- [ABOUT THIS TASK]:
Without the images, repeat every line of the listing verbatim.

- [MATERIAL PROVIDED]:

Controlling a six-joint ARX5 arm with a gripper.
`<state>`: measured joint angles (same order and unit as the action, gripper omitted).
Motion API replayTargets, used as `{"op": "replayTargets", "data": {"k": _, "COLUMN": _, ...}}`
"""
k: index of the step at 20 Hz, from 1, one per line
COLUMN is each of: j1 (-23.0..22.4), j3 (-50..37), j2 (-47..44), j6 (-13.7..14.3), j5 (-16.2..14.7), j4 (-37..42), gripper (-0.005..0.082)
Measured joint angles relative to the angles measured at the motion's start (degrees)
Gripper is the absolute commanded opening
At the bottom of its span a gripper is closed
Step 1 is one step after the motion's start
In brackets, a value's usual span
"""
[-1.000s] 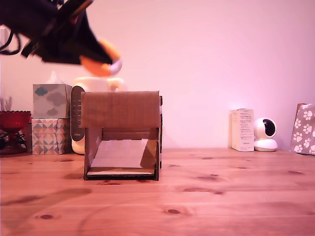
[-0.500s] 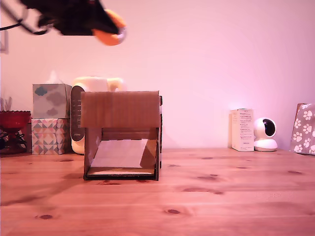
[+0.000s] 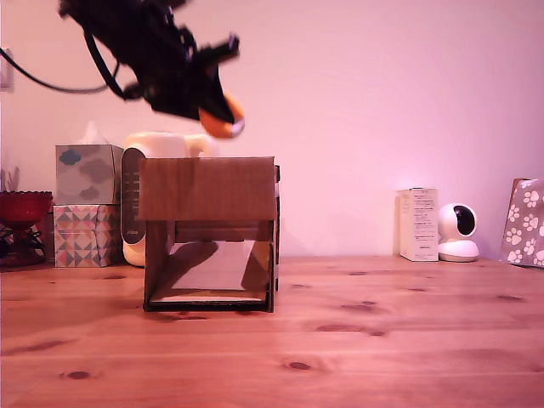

- [EXERCISE ANSWER]:
Controlling a six-joint ARX5 arm with a gripper.
`<state>`: measured joint angles (same order and unit as the action, gripper omitted).
Motion API replayTargets, used as `{"op": "replayTargets", "data": {"k": _, "COLUMN": _, ...}}`
"""
k: index of the step at 20 Hz, from 1, one per line
COLUMN is each of: j1 (-23.0..22.4), j3 (-50..37), j2 (-47..44), j6 (-13.7..14.3), j5 (-16.2..14.7), j4 (-37..42), gripper (-0.005..0.082)
Measured joint angles relative to the angles measured at the motion's start (degrees)
Gripper is the absolute commanded opening
At the bottom of its span a gripper is closed
Step 1 is one step after the motion's start
In brackets, a value's usual span
"""
[-1.000s] 
[-0.500s] 
[+0.000s] 

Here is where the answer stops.